The benefits are the reason why the rate of AI/ML adoption across cybersecurity has accelerated in recent years. In IBM's 2022 "Cost of a Data Breach" report, companies that leveraged an AI-driven security solution alleviated attacks 28 days faster, on average, and reduced financial damages by more than $3 million. Meanwhile, 92% of those polled in Mimecast's 2022 "State of Email Security" report indicated they were already leveraging AI within their security architectures or planned on doing so in the near future. Building on that progress with a stronger commitment to leveraging AI-driven LLMs should be an immediate focus moving forward, as it's the only way to keep pace with the velocity of ChatGPT attacks.
Iron Sharpens Iron
The applied use of AI-driven LLMs like ChatGPT can also enhance the efficiency of black-box, gray-box, and white-box penetration testing, which all require a significant amount of time and manpower that strained IT teams lack amidst widespread labor shortages. Considering time is of the essence, LLMs offer an effective methodology for streamlining pen-testing processes — automating the identification of optimal attack vectors and network gaps without relying on previous exploit models that often become outdated as the threat landscape evolves.
For example, within a simulated environment, a "bad" LLM can generate tailored email text to test the organization's social engineering defenses. If that text bypasses detection and reaches its intended target, the data can be repurposed to train another "good" LLM on how to identify similar patterns in real-world environments.
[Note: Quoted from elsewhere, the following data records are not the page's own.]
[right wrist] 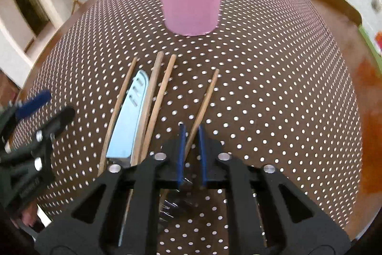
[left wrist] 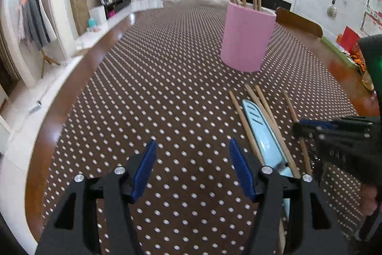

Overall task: Organize utensils
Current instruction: 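Close the left gripper on another chopstick while the right gripper holds its chopstick, then lift both held chopsticks and carry them above the pink cup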

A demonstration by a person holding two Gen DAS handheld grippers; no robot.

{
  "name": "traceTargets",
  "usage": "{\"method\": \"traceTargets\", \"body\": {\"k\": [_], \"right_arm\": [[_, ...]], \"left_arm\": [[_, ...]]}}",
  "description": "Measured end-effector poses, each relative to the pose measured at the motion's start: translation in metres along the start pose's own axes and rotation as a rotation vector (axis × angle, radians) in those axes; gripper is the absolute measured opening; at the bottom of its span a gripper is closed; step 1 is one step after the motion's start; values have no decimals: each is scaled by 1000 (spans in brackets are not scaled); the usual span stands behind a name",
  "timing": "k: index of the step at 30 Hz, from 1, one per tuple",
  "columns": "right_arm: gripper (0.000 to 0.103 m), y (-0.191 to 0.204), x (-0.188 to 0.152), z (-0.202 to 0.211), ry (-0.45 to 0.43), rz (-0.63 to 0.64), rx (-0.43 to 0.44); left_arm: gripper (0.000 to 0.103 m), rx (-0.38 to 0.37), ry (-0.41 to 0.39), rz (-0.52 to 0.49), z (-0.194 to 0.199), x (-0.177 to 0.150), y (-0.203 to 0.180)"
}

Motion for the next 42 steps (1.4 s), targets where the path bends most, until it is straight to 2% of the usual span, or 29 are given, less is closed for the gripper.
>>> {"method": "traceTargets", "body": {"k": [3, 6, 9, 12, 15, 21, 25, 30, 32, 34, 36, 38, 42], "right_arm": [[9, -10, 2, -1, -54, -85, 90], [8, -19, 0, -1, -94, -165, 178], [8, -29, 2, -3, -131, -246, 281], [8, -35, 0, -4, -155, -276, 329], [8, -39, -3, -3, -169, -279, 345], [8, -42, -6, 0, -162, -273, 347], [8, -42, -10, 0, -159, -275, 351], [8, -40, -5, -2, -149, -277, 353], [8, -40, -6, -2, -148, -279, 356], [8, -40, -7, -2, -142, -284, 360], [7, -41, -7, -2, -130, -295, 364], [7, -47, -6, 1, -122, -309, 342], [7, -50, 7, 22, -194, -281, 317]], "left_arm": [[68, -37, 43, 10, -2, -4, -6], [68, -71, 72, 3, -5, -7, -14], [68, -73, 106, -4, -12, -9, -20], [68, -72, 164, 0, -22, -13, -25], [69, -56, 176, 1, -29, -9, -31], [72, 38, 187, -38, -46, -6, -46], [73, 71, 207, 5, -57, 3, -48], [72, 154, 222, -11, -67, 11, -54], [61, 149, 214, 0, -69, 14, -58], [24, 149, 195, -10, -70, 19, -64], [9, 139, 215, -30, -70, 21, -66], [6, 108, 240, -16, -71, 23, -68], [6, 62, 203, -3, -68, 36, -66]]}}
Point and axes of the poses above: each gripper's, at about its wrist camera, not at the fingertips, and z roughly against the way its jaws point, y to its left, x to its top, the point moved 10 cm from there along -z, roughly the way its jaws point, and after that the axes turned 13 degrees about z, right-handed, at the moved point
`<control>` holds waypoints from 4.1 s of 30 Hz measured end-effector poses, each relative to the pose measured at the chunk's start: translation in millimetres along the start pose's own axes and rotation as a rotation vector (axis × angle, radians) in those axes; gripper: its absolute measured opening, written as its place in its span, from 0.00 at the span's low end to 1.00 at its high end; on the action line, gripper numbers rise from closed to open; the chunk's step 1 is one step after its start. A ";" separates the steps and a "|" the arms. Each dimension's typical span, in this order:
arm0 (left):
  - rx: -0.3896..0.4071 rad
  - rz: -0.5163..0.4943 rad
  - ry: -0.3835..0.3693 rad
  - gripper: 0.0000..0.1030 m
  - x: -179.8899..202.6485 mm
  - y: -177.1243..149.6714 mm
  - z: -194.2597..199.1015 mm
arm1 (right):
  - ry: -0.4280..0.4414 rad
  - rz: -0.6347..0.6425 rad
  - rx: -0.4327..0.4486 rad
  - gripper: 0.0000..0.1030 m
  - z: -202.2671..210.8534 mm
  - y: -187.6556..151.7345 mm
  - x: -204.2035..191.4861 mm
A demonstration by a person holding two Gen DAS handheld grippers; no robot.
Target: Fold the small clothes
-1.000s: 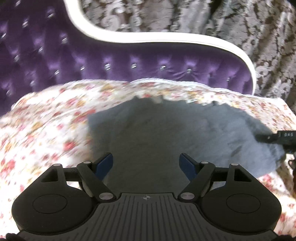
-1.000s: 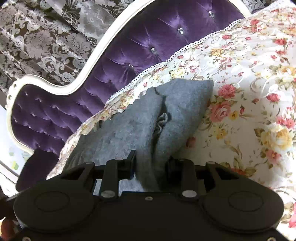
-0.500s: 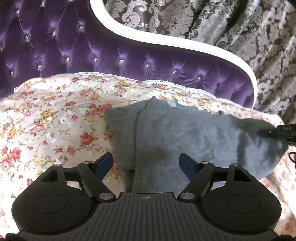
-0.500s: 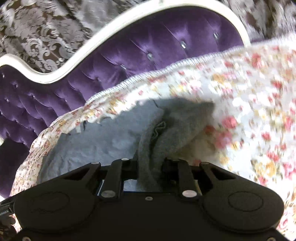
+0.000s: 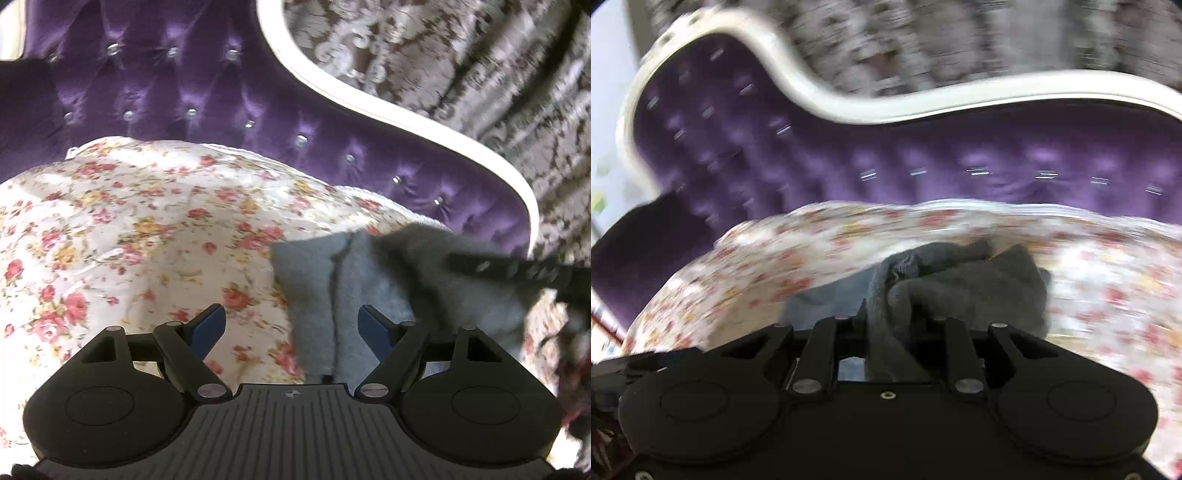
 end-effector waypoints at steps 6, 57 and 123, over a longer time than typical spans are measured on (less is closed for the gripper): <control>0.002 0.062 0.006 0.75 -15.9 6.6 1.2 | 0.050 0.130 -0.058 0.27 -50.4 -23.7 -68.3; -0.127 -0.080 -0.013 0.76 20.2 -51.5 -35.5 | 0.186 -0.104 0.092 0.70 -40.4 -25.6 40.1; -0.311 0.157 -0.496 0.26 111.4 -217.4 117.2 | 0.252 -0.372 -0.029 0.42 150.1 -218.6 42.1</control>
Point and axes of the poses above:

This helps to effectively inform both red and blue teams on the intricacies of combating ChatGPT with generative AI, while also providing an accurate assessment of the organization's security posture that allows analysts to bridge vulnerability gaps before adversaries capitalize on them.
The Human Error Effect
It's important to remember that only investing in best-of-breed solutions isn't a magic bullet to safeguard organizations from sophisticated social engineering attacks. Amidst the societal adoption of cloud-based hybrid work structures, human risk has emerged as a critical vulnerability of the modern enterprise. More than 95% of security breaches today, a majority of which are the result of social engineering attacks, involve some degree of human error. And with ChatGPT expected to increase the volume and velocity of such attacks, ensuring hybrid employees follow safe practices regardless of where they work should be considered nonnegotiable.
That reality heightens the importance of implementing user awareness training modules as a core component of their security framework — employees who receive consistent user awareness training are five times more likely to identify and avoid malicious links. However, according to a 2022 Forrester report, "Security Awareness and Training Solutions," many security leaders lack extensive understanding of how to build a culture of security awareness and revert to static, one-size-fits-all employee training to measure engagement and influence behavior. This approach is largely ineffective. For training modules to resonate, they must be scalable and personalized with entertaining content and quizzes that align with employees' areas of interest and learning styles.
Combining generative AI with well-executed user awareness training creates a robust security alliance that can enable organizations to work protected from ChatGPT. Don't worry cyber defenders, the sky isn't falling. Hope remains on the horizon.